Syrian refugees are often described in general terms as impoverished masses, dependent on aid and struggling to survive in their countries of refuge. Armin Awad, UNCHR’s Director of the Middle East and North Africa Bureau, recently reported, “Syrian refugees in Lebanon are barely coping. They remain extremely vulnerable and dependent on aid from the international community. Without continued support, their situation would be appalling.” At the same time, examples abound of refugees who have succeeded in carving out a new life in Jordan, Lebanon, or Turkey, starting small businesses or securing employment. Which is the truer representation, and why?
We recently set out to answer this question in Lebanon with Al Majmoua, a local microfinance leader interested in serving refugees more extensively but uncertain of the true size or characteristics of this market. Through a combination of qualitative and quantitative research funded by SANAD, the MENA fund for Micro, Small and Medium enterprises, we are identifying those who are economically active and those who are struggling, then getting a clear picture of the demand for financial services among those who are active and can manage debt effectively to improve their livelihoods or mitigate risk.
To understand and differentiate groups, Making Cents employed a human-centered design approach, developing “personas” of Syrian refugees. Personas are fictional characters created to represent user types that engage with financial services in a similar way. By using them during research, we kept the various client types in mind throughout the process and avoided focusing key informant discussions on any one individual experience.

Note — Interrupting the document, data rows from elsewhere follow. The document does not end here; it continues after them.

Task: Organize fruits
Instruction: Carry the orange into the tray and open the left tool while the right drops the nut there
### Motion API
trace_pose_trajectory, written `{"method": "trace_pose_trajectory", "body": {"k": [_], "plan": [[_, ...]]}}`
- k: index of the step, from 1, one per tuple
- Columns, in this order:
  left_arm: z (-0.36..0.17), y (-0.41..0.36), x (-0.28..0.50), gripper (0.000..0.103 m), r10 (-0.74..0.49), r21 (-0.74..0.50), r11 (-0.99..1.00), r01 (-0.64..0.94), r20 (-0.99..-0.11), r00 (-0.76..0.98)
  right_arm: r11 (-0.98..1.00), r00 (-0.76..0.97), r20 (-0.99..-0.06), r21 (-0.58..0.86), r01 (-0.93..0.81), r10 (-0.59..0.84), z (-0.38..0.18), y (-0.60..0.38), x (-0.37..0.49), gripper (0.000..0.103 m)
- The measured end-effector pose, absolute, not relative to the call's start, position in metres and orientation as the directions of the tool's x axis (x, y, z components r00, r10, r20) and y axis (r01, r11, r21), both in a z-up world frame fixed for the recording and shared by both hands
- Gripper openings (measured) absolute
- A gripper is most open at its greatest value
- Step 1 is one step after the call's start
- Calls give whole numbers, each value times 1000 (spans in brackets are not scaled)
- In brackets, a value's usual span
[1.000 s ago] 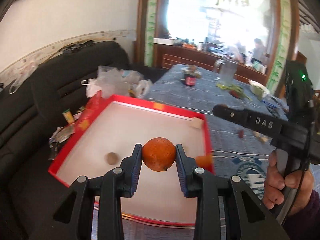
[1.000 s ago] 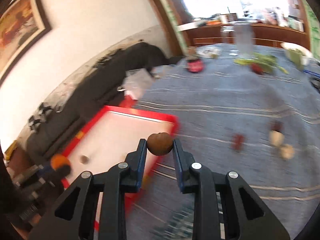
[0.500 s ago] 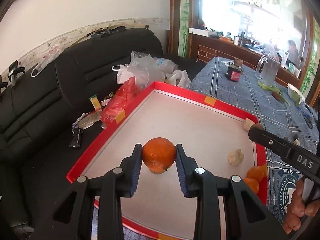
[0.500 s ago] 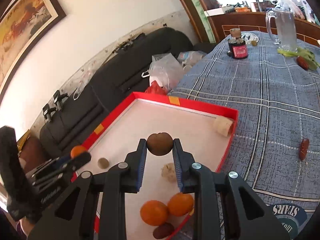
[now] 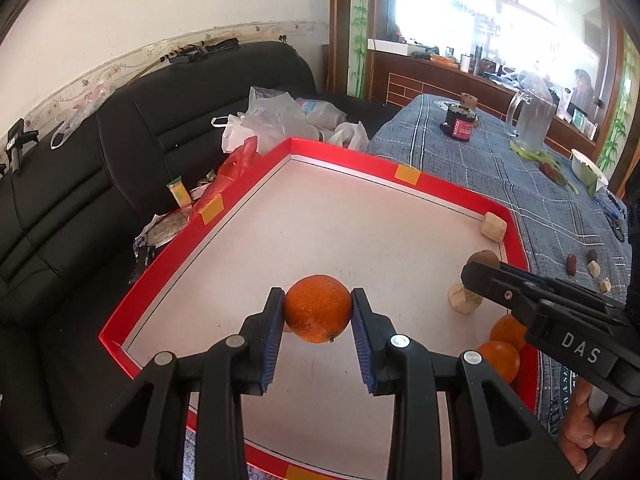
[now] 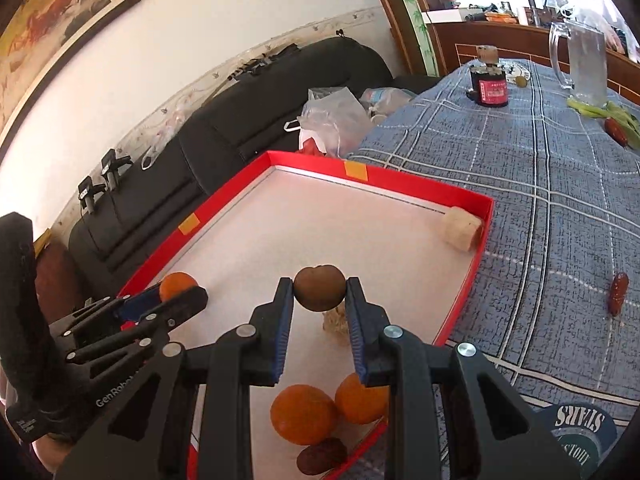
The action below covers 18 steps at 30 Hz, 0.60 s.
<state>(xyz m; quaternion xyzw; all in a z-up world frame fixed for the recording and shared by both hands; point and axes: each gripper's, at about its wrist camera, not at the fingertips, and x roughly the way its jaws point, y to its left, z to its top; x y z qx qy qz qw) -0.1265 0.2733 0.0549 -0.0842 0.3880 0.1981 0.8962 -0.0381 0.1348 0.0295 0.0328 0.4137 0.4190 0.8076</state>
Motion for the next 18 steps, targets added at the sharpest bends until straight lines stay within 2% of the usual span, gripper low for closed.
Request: {"method": "trace_pose_trajectory", "body": {"k": [7, 10, 13, 18], "plan": [[54, 269, -121, 34, 293, 17, 910, -413, -730, 617, 657, 299, -658, 400, -640, 691, 25, 135, -35, 29], [54, 268, -120, 38, 298, 24, 910, -415, -731, 613, 665, 297, -669, 396, -634, 681, 22, 136, -35, 29], [53, 268, -119, 54, 307, 31, 906, -421, -734, 606, 663, 288, -670, 407, -628, 684, 21, 135, -32, 29], [53, 267, -119, 56, 304, 27, 906, -423, -738, 603, 664, 281, -673, 416, -622, 684, 20, 133, -30, 31]]}}
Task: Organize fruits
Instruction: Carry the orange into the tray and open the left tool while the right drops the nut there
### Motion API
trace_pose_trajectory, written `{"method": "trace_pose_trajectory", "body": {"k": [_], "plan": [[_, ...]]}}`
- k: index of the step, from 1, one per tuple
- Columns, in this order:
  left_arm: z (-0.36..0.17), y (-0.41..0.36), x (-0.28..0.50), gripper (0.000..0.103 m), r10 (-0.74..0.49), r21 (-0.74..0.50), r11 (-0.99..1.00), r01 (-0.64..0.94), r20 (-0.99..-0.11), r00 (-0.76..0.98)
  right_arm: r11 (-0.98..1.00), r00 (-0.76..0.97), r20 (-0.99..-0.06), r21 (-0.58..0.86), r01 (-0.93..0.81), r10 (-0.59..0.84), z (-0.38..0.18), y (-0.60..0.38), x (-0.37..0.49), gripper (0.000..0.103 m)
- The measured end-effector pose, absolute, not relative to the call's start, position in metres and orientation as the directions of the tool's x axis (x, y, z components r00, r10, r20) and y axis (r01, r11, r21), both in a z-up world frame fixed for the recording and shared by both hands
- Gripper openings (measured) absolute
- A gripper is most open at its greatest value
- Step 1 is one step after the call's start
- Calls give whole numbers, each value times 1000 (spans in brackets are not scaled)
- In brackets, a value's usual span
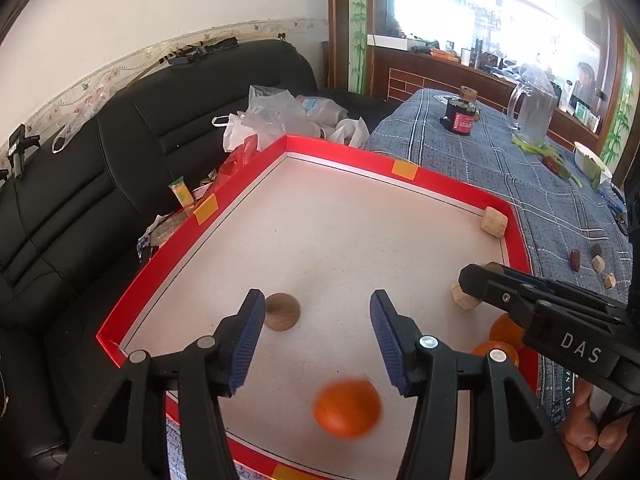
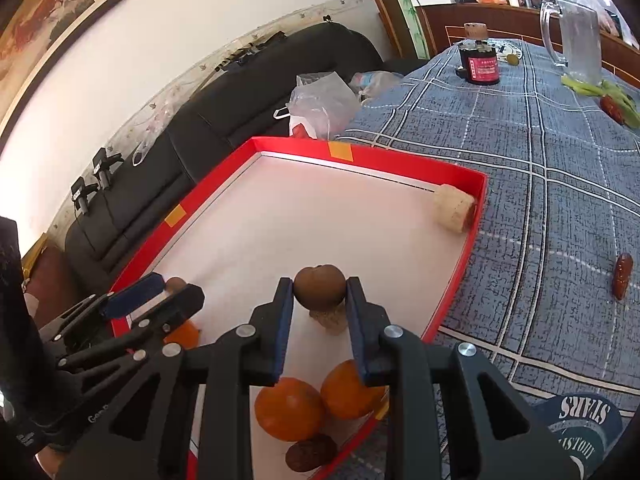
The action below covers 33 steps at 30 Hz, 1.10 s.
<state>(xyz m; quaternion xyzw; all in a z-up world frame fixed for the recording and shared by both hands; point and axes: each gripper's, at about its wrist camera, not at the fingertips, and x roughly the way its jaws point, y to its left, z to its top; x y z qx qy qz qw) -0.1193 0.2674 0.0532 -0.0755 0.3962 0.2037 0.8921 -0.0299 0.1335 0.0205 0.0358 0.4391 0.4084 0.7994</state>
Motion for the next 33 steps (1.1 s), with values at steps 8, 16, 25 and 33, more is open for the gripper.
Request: {"method": "trace_pose_trajectory", "body": {"k": [8, 16, 25, 33], "plan": [[56, 266, -119, 73, 305, 26, 905, -425, -737, 603, 655, 257, -667, 454, -605, 699, 21, 128, -28, 37], [61, 261, -119, 80, 305, 26, 907, -420, -728, 614, 649, 272, -639, 481, -589, 720, 28, 116, -26, 41], [62, 249, -114, 81, 299, 41, 915, -401, -737, 606, 664, 298, -624, 504, -553, 722, 35, 97, -19, 42], [70, 230, -115, 82, 274, 44, 933, -358, -731, 625, 670, 332, -597, 533, -517, 730, 45, 74, -13, 47]]}}
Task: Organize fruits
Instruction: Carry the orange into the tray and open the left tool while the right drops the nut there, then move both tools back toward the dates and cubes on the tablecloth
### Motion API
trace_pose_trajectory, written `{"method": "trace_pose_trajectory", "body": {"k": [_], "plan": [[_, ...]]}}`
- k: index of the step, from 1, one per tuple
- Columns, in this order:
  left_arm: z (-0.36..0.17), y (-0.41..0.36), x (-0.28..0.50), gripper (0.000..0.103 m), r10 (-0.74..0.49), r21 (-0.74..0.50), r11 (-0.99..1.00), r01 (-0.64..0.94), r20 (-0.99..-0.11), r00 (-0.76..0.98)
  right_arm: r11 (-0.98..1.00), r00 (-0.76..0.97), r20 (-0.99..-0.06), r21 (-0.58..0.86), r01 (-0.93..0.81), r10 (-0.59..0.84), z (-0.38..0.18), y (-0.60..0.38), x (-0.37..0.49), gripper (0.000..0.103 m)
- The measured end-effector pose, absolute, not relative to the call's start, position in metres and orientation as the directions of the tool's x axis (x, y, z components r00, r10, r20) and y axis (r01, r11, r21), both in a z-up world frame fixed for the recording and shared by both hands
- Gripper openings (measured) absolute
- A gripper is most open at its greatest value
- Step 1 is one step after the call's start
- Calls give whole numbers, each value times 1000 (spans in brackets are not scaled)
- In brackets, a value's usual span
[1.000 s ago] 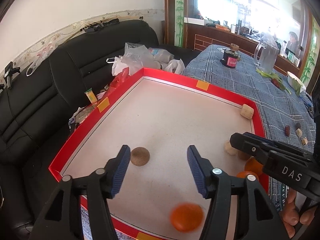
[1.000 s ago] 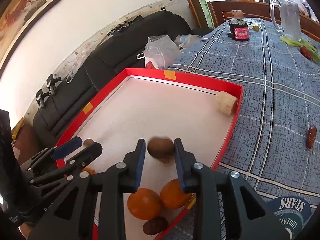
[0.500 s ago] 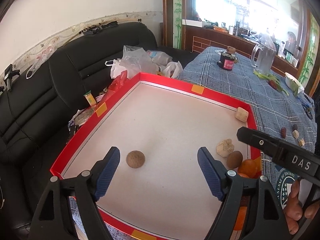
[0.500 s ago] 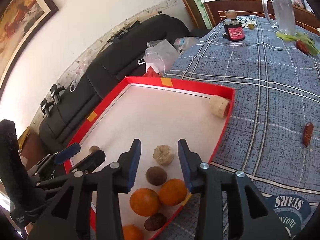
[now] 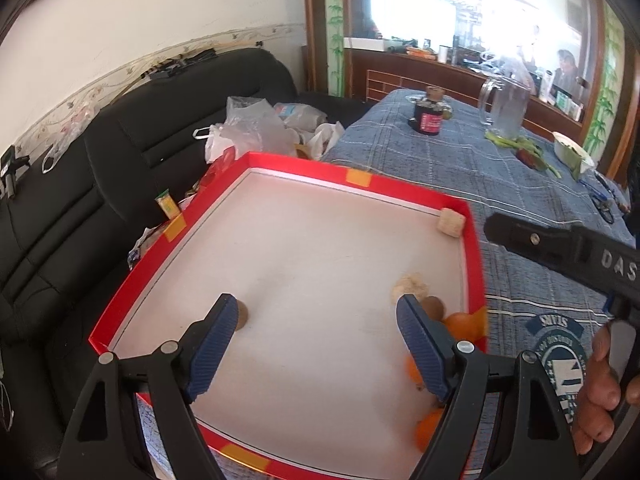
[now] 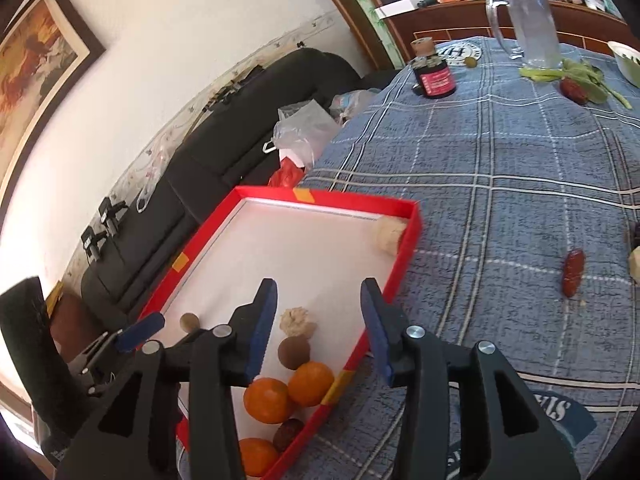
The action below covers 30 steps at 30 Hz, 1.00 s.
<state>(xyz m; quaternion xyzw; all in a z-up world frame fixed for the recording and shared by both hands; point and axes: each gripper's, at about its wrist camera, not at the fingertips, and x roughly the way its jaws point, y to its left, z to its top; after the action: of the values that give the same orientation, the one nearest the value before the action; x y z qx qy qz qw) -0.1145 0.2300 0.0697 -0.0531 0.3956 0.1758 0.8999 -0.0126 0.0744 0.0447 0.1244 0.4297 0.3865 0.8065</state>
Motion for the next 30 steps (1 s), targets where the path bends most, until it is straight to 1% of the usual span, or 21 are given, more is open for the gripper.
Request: {"method": "trace_pose_trajectory", "body": {"k": [8, 11, 17, 23, 30], "plan": [[79, 199, -113, 82, 219, 49, 962, -268, -721, 657, 698, 384, -587, 533, -479, 713, 55, 42, -4, 48], [80, 186, -110, 83, 199, 57, 972, -229, -721, 664, 712, 406, -587, 538, -452, 701, 56, 16, 1, 48], [81, 160, -103, 83, 146, 57, 987, -153, -725, 673, 785, 479, -623, 481, -390, 619, 57, -51, 9, 48], [84, 133, -92, 83, 120, 76, 993, -95, -725, 679, 831, 509, -657, 443, -336, 556, 52, -105, 15, 48], [83, 103, -77, 83, 109, 114, 993, -37, -729, 676, 843, 504, -676, 445, -304, 538, 38, -137, 18, 48]]}}
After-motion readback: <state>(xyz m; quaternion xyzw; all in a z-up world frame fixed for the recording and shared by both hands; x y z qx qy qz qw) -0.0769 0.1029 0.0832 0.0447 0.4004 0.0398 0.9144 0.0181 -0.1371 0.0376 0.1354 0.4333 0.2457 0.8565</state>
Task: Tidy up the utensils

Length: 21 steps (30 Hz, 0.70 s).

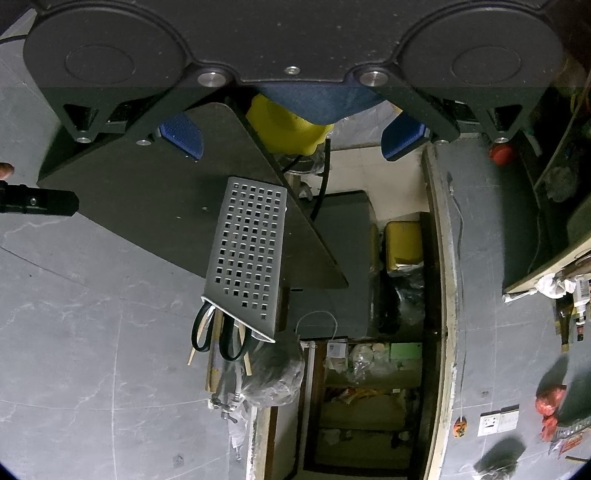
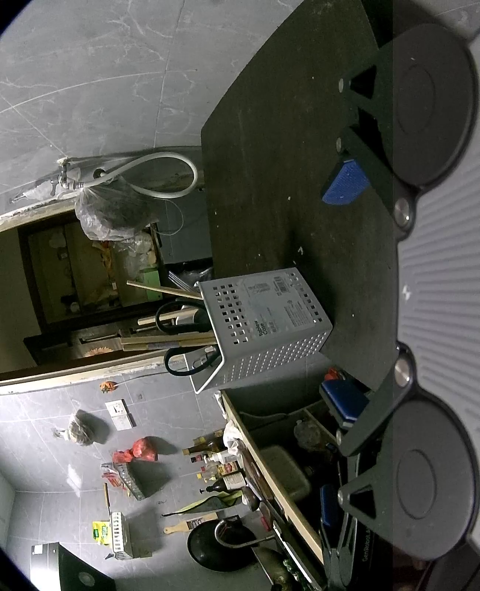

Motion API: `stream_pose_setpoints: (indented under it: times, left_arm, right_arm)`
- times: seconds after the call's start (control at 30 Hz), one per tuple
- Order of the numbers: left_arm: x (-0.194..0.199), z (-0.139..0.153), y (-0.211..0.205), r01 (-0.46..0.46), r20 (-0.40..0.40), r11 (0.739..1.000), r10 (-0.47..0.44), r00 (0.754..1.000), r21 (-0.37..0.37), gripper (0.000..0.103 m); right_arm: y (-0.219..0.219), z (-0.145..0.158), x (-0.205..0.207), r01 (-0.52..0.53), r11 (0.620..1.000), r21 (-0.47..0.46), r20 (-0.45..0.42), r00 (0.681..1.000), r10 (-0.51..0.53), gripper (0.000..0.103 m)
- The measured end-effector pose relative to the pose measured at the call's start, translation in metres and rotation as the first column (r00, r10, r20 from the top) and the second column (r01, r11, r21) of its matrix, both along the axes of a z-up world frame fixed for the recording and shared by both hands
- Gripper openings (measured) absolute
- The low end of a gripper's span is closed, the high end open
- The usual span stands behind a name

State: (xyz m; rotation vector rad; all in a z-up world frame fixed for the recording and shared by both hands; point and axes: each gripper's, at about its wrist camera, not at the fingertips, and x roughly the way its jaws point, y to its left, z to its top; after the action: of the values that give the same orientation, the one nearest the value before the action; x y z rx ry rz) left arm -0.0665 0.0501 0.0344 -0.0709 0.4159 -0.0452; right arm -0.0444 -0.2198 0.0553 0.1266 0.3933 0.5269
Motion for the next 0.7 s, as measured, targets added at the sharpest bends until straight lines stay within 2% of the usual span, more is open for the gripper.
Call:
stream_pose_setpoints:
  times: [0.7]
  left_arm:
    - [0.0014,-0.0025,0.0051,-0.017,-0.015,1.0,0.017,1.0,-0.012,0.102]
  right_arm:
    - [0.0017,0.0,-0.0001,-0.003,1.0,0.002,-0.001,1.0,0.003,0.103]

In this case, we developed broad male and female personas based on our experience, then validated and deepened them through focus group discussions with Syrian refugees. These personas included a successful “Bana” or “Adnan,” who were able to provide adequately for their families, a struggling “Riham” or “Jorma,” who supplemented humanitarian assistance with self-employment or wage income, and a vulnerable “Amena” or “Mohamed,” who were completely dependent on humanitarian assistance.
Bana is 35 and lives in Aley with her husband and three children aged 8, 10, and 12. Bana’s family arrived in Aley four years ago and currently lives in a small flat in the center of town. Though Bana has a secondary school education and a teaching certificate, she manages a small retail clothing business. Her business provides a small income for her family, and her husband also receives a stipend for his role as a security guard for their apartment building. Bana has extended family in the region that helped her find the flat in Allay and to start her business. Bana has a residency permit…
Through the focus groups, we learned that all three personas were present in the Syrian refugee community and discovered the key characteristics that differentiated them. The households headed by a successful “Bana” or “Adnan” had used networks of relatives to integrate into the community and become legally registered, leveraged assets to begin small businesses, and adapted their skills to local labor market demands. These households were not rich but had moved beyond aid and began to develop viable livelihoods. They stood in contrast to the “Amena” or “Mohamed” households, who were unable to overcome the barriers of weak networks and insufficient skills, a high number of infirm or young family members, and/or few assets upon arrival, thus remaining very vulnerable and aid-dependent. Between these two lay the “Riham” or “Joram” households who were beginning to develop the networks and skills to succeed but were still too vulnerable to succeed on their own.
Beyond deepening our understanding of why households were successful, the Syrian focus group participants also helped us estimate the percentage of the population that each persona represented, providing insights into the potential market size for financial services among refugees. Focus group participants felt that 50% of the refugee population remains too poor to use financial services (the Amena/Mohamed persona). However, they believed that as many as 20% of Syrian households demonstrated the characteristics of an economically active household that could use credit effectively (the Bana/Adnan persona), and that another 30% may be credit worthy with additional help (the Riham/Joram persona). If accurate, these numbers could translate into as many as 20,000 potential clients for credit among refugee households in Lebanon.
Targeted household surveys based on these personas are scheduled to be completed in April and will provide us with a more accurate number of those who are economically active and eligible for credit. Al Majmoua will then use these insights to guide its credit-approval process and capacity-building strategy. In the longer term, the strategy will also explore means to transfer refugee credit histories back to Syria with them, helping facilitate their eventual return.
In the short-term though, one thing is clear – our perception of refugees as destitute provides only a part of the picture. Indeed, the majority still remains vulnerable and requires aid. Nonetheless, an important minority has persevered, using networks, assets, and skills to integrate and build businesses. They are resilience personified and are important to be recognized as such in our aid policies and development practices.